Task objective: Reproduce exactly, and only, the lines running from the start of the entries below to the line containing "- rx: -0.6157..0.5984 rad".

+++ Material provided

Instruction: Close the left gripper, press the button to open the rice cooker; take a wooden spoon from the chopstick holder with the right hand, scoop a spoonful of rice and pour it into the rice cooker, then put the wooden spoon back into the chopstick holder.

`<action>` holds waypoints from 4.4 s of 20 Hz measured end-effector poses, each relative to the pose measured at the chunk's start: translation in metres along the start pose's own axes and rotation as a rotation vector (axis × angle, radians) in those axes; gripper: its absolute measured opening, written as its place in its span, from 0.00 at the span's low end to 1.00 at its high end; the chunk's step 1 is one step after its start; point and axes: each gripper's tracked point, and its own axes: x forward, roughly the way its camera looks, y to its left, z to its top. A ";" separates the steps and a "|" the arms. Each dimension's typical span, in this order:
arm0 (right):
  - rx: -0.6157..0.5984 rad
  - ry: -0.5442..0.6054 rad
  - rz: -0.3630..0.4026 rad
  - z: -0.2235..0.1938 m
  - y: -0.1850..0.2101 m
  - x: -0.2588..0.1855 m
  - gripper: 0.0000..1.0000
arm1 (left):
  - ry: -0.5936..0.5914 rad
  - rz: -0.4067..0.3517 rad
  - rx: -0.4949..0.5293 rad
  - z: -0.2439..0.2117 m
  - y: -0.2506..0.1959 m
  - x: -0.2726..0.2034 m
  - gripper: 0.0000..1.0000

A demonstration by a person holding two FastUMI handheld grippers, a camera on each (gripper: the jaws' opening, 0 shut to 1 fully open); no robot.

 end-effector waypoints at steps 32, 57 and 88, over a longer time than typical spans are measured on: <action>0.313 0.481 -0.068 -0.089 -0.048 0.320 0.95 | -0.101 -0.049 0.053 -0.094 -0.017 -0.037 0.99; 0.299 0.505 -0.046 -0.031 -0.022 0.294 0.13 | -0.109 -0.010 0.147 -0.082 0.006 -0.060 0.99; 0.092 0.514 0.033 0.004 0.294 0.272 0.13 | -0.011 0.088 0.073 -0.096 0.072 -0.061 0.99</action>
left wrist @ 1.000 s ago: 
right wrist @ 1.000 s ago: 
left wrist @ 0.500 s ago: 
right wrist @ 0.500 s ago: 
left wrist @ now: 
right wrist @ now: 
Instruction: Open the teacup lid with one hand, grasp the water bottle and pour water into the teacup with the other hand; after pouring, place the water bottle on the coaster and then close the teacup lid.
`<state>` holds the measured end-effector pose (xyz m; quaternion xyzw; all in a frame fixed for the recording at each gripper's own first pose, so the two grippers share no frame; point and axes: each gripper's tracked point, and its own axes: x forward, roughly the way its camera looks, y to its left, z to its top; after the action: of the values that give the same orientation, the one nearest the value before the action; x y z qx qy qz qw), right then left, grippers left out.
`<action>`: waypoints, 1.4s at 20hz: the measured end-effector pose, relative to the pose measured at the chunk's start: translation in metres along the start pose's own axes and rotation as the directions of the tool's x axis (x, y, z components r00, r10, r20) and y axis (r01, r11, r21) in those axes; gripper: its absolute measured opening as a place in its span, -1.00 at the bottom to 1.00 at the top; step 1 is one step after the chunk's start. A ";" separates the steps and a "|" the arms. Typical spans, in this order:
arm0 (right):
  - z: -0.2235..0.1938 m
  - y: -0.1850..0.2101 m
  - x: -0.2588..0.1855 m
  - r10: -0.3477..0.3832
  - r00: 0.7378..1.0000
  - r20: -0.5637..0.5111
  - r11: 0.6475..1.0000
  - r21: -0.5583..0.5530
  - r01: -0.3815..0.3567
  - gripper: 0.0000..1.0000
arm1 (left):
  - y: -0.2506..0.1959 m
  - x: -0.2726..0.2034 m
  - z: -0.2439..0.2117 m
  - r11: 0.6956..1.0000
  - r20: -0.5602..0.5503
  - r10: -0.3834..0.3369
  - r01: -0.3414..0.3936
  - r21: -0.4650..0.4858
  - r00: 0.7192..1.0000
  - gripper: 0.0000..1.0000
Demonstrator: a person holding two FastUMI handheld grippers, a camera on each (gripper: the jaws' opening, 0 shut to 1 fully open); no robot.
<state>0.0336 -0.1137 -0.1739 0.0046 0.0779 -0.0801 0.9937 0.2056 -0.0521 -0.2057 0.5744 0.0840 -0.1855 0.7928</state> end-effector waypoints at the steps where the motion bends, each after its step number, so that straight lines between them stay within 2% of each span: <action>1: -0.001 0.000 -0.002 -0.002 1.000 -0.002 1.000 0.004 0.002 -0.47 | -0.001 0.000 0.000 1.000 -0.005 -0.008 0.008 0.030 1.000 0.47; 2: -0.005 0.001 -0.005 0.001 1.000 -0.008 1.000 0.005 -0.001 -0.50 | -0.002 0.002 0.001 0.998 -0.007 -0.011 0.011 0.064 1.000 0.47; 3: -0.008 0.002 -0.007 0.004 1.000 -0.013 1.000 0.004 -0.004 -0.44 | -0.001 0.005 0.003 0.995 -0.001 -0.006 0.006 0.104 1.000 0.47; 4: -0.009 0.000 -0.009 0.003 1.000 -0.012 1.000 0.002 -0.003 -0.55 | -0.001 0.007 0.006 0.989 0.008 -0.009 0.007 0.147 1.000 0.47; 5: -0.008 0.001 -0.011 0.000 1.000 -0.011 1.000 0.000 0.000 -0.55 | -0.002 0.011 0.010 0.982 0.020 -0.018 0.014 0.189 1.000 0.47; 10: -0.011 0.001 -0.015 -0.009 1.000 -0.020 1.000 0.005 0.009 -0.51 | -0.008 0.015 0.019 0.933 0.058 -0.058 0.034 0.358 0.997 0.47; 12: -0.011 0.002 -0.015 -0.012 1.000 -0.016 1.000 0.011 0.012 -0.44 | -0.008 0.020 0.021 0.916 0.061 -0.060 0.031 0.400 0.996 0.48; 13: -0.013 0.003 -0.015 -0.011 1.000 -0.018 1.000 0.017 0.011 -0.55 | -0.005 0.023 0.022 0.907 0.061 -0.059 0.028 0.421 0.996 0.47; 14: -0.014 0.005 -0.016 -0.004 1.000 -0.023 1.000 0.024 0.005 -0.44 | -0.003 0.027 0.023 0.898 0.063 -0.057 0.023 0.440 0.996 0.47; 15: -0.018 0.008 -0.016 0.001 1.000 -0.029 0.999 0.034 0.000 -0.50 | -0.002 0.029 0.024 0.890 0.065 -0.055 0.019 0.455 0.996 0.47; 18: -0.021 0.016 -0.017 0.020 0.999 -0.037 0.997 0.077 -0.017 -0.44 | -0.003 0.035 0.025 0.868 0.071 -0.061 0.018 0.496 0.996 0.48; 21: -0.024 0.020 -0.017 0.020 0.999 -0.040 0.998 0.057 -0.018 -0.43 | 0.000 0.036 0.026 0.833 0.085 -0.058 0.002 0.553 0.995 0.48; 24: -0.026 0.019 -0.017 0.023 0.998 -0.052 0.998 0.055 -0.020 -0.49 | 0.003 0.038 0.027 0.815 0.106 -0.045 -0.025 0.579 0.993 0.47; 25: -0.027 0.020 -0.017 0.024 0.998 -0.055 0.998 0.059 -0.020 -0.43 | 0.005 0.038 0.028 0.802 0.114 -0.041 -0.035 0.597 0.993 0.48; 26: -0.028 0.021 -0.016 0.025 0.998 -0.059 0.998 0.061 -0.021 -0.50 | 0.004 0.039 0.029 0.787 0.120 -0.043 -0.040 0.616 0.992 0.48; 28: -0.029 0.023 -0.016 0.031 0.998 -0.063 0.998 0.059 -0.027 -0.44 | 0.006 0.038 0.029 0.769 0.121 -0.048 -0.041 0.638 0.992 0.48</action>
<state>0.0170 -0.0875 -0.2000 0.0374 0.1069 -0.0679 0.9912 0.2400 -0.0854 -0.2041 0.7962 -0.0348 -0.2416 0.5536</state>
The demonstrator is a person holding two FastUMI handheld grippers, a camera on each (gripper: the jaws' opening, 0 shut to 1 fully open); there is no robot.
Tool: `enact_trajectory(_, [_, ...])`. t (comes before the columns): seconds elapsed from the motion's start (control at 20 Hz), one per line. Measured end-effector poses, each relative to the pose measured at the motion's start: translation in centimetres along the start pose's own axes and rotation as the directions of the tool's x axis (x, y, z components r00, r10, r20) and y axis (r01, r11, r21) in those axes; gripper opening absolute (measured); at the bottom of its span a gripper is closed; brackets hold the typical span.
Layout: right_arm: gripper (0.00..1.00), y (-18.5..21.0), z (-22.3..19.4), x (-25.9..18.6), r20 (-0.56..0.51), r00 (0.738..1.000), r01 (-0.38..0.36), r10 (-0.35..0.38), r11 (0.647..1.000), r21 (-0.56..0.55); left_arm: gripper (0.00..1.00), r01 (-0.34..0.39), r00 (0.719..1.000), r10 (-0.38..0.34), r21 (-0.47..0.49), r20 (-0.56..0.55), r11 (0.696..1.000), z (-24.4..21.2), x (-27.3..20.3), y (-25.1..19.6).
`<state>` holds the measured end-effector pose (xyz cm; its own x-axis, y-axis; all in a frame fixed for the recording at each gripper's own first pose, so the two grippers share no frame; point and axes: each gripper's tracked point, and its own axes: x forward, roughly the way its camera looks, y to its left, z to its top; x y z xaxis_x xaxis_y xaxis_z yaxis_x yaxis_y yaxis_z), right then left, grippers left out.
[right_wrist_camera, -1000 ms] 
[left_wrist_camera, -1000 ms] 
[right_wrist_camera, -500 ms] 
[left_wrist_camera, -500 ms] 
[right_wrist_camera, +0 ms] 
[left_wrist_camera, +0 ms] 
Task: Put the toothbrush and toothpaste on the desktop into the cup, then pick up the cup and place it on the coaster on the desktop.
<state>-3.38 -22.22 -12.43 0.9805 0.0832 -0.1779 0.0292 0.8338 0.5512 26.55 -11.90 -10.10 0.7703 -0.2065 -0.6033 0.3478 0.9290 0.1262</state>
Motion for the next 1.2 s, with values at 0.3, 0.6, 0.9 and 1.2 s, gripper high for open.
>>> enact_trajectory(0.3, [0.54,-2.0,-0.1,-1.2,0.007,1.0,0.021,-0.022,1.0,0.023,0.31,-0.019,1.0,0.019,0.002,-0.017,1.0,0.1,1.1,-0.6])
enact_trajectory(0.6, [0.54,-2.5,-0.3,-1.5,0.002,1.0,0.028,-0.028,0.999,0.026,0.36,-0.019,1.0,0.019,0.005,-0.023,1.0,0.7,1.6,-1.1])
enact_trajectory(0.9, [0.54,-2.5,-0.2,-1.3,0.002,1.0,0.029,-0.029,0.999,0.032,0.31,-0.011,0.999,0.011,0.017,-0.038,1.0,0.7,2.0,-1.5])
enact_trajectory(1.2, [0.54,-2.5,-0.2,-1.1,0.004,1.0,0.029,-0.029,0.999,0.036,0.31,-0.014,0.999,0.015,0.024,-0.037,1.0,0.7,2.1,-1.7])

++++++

Output of the task:
Instruction: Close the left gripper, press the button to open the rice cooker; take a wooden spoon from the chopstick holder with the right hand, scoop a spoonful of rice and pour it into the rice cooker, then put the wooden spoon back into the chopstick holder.

`<action>` holds waypoints from 4.4 s of 20 Hz measured end-effector poses, each relative to the pose measured at the chunk's start: translation in metres along the start pose's own axes and rotation as a rotation vector (axis × angle, radians) in those axes; gripper: its absolute measured opening, written as its place in its span, from 0.00 at the span's low end to 1.00 at its high end; the chunk's step 1 is one step after its start; point and axes: each gripper's tracked point, and its own axes: x forward, roughly the way its camera looks, y to its left, z to its top. A ";" separates the steps and a "|" the arms. Each dimension's typical span, in this order:
arm0 (right):
  - rx: -0.6157..0.5984 rad

The answer requires no further additions.